- **Assignment**:
Your job is to return every line of the listing holding the string "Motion".

[[ Given material, beginning ]]

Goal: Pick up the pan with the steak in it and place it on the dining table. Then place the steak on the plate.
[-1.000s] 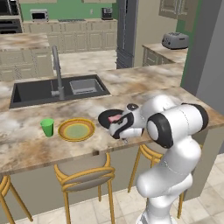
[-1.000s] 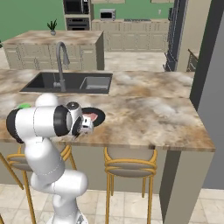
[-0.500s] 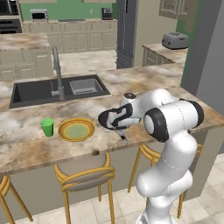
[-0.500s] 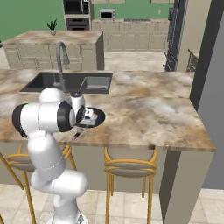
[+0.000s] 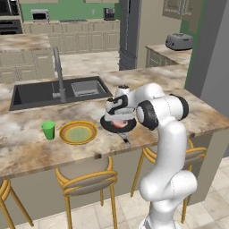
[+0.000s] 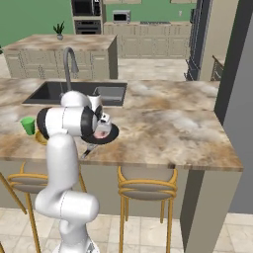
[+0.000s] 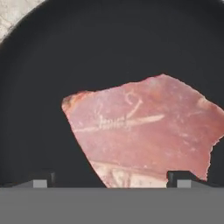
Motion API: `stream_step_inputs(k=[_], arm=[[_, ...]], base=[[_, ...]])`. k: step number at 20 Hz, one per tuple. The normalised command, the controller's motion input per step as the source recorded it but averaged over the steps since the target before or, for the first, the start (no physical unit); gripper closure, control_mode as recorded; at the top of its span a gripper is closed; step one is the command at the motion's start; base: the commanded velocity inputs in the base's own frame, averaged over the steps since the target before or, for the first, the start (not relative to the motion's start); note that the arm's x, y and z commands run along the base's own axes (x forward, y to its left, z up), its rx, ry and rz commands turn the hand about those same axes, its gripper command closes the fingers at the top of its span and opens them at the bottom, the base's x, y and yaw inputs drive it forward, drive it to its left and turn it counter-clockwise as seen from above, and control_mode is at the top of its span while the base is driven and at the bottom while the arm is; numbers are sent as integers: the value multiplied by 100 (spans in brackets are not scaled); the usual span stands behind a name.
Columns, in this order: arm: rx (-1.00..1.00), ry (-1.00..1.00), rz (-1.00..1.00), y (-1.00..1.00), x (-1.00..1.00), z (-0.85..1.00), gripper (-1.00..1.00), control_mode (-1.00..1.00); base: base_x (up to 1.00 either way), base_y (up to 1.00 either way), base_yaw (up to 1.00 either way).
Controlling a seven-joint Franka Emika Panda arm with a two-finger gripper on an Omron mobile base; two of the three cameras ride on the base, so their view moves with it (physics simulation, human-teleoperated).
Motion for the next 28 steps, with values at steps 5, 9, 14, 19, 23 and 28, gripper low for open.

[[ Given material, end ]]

- **Written response**:
Motion API: `stream_step_inputs(k=[_], arm=[[_, ...]], base=[[_, ...]])`. k: step number at 20 Hz, one per tuple. The normalised command, the controller's motion input per step as the source recorded it but averaged over the steps since the target before or, for the first, the start (no physical unit); gripper closure, control_mode as recorded; at the top of its span a gripper is closed; step one is the command at the motion's start; base: the commanded velocity inputs in the base's own frame, averaged over the steps since the target before or, for the first, the start (not relative to the motion's start); note that the arm's x, y and z commands run along the base's own axes (x forward, y to its left, z up), its rx, ry and rz commands turn the hand about those same axes, its gripper command closes the fingers at the top of its span and opens them at the bottom, the base's x, y and yaw inputs drive it forward, drive it to its left and turn it counter-clockwise as seen from above, and control_mode is at the top of its span while the base is driven and at the bottom while the arm is; numbers are sent as integers: the value multiplied by 100 (spans in brackets are not scaled); the usual span stands behind a name.
Motion for the next 28 steps, with values at steps 5, 9, 14, 19, 23 and 28, gripper low for open.

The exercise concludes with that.